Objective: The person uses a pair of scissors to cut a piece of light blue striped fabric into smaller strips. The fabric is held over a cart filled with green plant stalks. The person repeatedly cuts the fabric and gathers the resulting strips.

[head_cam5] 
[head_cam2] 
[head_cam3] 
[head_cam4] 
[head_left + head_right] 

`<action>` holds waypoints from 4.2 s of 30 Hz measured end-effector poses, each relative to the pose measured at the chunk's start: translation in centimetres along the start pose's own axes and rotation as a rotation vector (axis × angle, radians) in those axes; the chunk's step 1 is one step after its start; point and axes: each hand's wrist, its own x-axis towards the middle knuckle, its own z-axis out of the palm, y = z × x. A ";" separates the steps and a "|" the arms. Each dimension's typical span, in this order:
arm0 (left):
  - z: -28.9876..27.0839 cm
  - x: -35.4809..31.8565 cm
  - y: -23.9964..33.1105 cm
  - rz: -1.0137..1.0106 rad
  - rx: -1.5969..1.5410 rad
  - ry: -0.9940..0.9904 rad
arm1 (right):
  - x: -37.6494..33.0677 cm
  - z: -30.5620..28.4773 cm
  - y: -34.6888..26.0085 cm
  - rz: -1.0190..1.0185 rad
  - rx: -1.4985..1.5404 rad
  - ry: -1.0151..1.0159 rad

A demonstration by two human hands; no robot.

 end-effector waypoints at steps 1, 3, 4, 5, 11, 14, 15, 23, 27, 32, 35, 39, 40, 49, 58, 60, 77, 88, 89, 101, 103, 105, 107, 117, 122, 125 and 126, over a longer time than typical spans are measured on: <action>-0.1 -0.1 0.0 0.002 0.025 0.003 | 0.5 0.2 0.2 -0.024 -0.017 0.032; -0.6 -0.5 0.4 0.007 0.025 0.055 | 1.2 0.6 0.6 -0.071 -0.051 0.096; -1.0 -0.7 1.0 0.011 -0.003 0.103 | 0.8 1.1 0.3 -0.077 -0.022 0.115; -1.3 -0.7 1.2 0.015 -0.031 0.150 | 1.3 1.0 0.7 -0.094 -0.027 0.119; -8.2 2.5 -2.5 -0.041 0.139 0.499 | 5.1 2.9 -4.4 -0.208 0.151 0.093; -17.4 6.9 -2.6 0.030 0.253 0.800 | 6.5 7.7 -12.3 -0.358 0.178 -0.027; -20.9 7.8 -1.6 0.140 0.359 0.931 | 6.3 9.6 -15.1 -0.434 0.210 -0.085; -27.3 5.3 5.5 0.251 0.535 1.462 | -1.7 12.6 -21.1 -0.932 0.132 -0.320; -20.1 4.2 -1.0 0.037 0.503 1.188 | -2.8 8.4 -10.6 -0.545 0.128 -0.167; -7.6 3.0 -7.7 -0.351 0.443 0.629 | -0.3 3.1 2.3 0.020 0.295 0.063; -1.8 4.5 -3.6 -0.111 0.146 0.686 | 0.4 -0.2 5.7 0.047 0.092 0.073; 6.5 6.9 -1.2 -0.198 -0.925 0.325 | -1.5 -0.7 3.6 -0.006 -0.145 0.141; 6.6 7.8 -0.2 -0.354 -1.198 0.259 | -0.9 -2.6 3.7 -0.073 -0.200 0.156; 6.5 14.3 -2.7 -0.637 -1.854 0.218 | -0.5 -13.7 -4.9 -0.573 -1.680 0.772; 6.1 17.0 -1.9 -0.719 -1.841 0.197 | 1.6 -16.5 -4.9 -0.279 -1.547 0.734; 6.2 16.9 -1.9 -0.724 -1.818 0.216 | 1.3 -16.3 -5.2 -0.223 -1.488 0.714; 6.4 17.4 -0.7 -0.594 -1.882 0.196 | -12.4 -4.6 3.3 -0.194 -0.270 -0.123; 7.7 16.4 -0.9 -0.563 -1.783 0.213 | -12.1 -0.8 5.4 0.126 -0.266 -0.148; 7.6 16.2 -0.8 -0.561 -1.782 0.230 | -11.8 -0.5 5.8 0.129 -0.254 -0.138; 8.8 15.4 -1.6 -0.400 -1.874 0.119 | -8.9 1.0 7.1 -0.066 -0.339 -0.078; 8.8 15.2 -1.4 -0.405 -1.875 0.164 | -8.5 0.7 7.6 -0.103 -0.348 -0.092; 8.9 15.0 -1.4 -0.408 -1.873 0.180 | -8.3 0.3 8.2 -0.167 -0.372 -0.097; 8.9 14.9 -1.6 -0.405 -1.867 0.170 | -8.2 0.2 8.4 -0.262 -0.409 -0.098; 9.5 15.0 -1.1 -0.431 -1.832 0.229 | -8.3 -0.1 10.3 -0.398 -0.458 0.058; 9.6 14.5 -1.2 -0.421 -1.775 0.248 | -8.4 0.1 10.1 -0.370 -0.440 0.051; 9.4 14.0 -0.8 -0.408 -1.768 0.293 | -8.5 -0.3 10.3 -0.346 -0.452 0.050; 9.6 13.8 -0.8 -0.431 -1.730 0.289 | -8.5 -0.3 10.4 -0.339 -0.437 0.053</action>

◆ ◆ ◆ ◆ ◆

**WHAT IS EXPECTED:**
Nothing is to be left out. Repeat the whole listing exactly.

**RESPONSE BOX:**
Objective: The person uses a pair of scissors to cut a piece of light blue striped fabric into smaller strips. The fabric is held over a cart filled with green plant stalks. The person repeatedly cuts the fabric and gathers the resulting strips.

[head_cam5] 
[head_cam2] 
[head_cam3] 
[head_cam4] 
[head_left + head_right] 

`<action>` holds waypoints from 4.2 s of 30 Hz measured end-effector poses, each relative to the pose measured at the chunk's start: translation in centimetres along the start pose's own axes and rotation as a rotation vector (axis × angle, radians) in those axes; the chunk's step 1 is one step after its start; point and axes: each hand's wrist, its own x-axis towards the middle knuckle, its own z-axis out of the palm, y = z × x. A ";" separates the steps and a "|" the arms. Each dimension's typical span, in this order:
arm0 (left):
  - z: -28.9876..27.0839 cm
  - x: -35.4809..31.8565 cm
  - y: -23.9964..33.1105 cm
  - rz: -1.0137..1.0106 rad
  - rx: -1.5969..1.5410 rad
  - ry: -0.9940..0.9904 rad
arm1 (right):
  - x: -37.6494..33.0677 cm
  - z: -30.5620..28.4773 cm
  - y: -34.6888..26.0085 cm
  - rz: -1.0190..1.0185 rad
  - rx: -1.4985..1.5404 rad
  - ry: -1.0151..1.0159 rad

A demonstration by two human hands; no robot.

 end-effector waypoints at steps 1, 3, 4, 5, 11, 14, 15, 23, 27, 32, 35, 39, 40, 49, 58, 60, 77, 88, 89, 101, 103, 105, 107, 117, 122, 125 and 126, over a longer time than typical spans are measured on: <action>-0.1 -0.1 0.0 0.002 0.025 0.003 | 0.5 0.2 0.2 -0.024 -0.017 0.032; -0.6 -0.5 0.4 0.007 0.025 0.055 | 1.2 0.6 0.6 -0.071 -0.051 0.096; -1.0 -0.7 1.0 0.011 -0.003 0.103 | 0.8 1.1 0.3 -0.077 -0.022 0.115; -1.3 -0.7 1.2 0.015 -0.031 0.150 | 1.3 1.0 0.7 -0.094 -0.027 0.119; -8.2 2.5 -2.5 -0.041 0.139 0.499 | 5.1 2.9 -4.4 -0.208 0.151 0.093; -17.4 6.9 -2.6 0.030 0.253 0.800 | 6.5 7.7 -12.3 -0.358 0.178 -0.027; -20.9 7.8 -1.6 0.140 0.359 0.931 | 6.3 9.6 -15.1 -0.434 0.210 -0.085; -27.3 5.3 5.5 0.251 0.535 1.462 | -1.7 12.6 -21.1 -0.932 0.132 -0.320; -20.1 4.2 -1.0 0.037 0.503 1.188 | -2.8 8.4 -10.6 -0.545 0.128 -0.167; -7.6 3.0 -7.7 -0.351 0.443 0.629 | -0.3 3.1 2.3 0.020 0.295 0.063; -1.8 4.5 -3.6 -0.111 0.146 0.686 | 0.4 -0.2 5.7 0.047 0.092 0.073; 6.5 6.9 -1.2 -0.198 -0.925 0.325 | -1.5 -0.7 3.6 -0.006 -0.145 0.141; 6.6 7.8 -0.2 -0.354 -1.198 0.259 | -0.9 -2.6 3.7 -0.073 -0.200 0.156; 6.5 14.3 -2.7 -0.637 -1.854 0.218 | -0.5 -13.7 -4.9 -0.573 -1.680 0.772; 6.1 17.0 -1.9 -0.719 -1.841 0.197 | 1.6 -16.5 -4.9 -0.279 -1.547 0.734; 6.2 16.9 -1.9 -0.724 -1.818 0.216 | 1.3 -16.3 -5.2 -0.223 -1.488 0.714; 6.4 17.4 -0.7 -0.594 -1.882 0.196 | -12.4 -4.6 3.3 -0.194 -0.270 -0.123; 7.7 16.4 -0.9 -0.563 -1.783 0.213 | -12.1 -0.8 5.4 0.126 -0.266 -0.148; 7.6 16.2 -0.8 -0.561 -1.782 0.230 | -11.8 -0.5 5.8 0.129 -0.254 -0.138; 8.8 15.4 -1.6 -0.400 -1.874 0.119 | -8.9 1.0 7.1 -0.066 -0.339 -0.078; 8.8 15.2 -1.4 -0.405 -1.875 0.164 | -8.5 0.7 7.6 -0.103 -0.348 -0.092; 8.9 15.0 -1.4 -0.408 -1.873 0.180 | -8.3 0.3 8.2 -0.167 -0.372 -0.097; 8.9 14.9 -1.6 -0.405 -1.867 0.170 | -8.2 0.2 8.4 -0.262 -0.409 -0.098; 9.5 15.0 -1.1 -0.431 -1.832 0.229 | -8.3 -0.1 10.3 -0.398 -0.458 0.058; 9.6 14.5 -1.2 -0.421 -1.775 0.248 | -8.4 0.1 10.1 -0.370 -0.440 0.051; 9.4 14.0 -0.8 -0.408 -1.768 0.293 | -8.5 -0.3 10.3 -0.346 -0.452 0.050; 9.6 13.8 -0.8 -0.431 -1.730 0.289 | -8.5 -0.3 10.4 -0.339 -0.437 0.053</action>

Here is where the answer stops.